Although the environment is a bit different this year, Addy Engels is at home in the Tour of Italy. De Drent, who landed in Budapest on Tuesday afternoon, was active in the Italian stage race nine times as a rider and will start his tenth Giro as team leader.
The advance target of Jumbo-Visma, the team for which he has been working since 2016, is difficult to formulate, Engels also acknowledges. For the time being, the leaders Tom Dumoulin and the Norwegian Tobias Foss are still guessing about the form. That is why Sam Oomen was consciously put forward for the classification. “Tobias has dropped out a few times and has been ill. It has not been a flawless preparation. Not even for Tom of course.” Dumoulin also struggled with illness and had to dismount in the Tour of Catalonia.
The classification men of the team have prepared themselves at height in Tenerife. Engels: “The ambition is there, but only when the race has started, we will be able to estimate where we stand.”
The Giro starts in the Hungarian capital, which is gently turning pink. Friday will start with an interesting stage with an uphill finish. An individual time trial will follow on Saturday, the next day a stage that seems to be made for the sprinters.
For English (44) the Italian course is familiar environment. For a long time he was the Dutchman with the most participations to his name: nine.
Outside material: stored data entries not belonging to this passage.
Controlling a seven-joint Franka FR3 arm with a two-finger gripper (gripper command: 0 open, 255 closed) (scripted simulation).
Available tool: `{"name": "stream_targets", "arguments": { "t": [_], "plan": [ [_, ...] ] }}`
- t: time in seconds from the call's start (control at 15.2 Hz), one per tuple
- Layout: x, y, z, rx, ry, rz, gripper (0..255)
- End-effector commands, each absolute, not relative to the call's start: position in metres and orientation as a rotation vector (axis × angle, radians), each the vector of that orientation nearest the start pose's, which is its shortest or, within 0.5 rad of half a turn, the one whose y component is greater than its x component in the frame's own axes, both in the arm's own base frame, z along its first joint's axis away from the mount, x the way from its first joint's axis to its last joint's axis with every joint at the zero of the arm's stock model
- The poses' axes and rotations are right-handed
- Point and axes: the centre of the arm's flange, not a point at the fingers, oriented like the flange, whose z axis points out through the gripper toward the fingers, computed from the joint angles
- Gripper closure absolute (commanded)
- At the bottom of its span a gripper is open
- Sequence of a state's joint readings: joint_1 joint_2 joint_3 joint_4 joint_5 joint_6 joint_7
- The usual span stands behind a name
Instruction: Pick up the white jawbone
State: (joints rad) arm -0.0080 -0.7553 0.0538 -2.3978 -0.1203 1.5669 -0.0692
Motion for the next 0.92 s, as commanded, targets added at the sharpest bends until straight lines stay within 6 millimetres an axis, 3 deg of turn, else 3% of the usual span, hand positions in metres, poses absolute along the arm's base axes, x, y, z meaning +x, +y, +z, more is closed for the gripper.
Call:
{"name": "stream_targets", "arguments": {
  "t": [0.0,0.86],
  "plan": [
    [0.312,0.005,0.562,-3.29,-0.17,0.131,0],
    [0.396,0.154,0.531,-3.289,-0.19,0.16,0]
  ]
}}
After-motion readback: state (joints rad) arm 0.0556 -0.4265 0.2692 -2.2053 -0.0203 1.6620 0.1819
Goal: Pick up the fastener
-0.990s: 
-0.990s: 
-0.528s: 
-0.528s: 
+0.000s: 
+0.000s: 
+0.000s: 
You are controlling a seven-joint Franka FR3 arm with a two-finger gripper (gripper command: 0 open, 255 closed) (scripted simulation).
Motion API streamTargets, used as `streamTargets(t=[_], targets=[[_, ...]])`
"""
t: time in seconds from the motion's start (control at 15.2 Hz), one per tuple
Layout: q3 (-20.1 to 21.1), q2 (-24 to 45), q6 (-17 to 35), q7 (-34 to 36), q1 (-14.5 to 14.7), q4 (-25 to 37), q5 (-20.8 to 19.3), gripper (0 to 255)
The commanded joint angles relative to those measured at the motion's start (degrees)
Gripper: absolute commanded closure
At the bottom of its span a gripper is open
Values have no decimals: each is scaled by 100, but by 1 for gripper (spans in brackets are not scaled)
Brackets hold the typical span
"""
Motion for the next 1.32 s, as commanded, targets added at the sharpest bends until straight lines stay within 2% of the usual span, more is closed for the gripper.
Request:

Last year Jumbo rider Jos van Emden passed him. “I tried to stop his selection a few more times.” A joke of course, because the same Van Emden gave him one of the best memories of the race he himself rode for the first time in 2000 with a win in the final time trial in 2017.
There were more beautiful moments. As a rider (“then young and talented”) he showed himself in a mountain stage in 2002 and was close to a stage win four years later. The sports director, who started in 2012 at Argos-Shimano, enjoyed the stage win of Slovenian Luka Mezgec in Trieste, close to his homeland. “We lost Marcel Kittel and Mezgec became our man for the sprints. We succeeded on the very last day.” In the 2016 Giro, Steven Kruijswijk seemed on his way to the overall victory, until he came to a stop against a snowy mountain ridge three days before the end. “But that Giro is also a nice memory.”
There were also bad moments. In his last Giro as a rider he was teammate of Wouter Weylandt, the Belgian who died after a fall. In 2020, the team had to go home early due to corona infections. Last year, intended leader George Bennett was disappointing, but Foss (9th) showed himself. “He was able to develop well there. Now we lack measuring moments. I can only say that we are going for the best possible result.”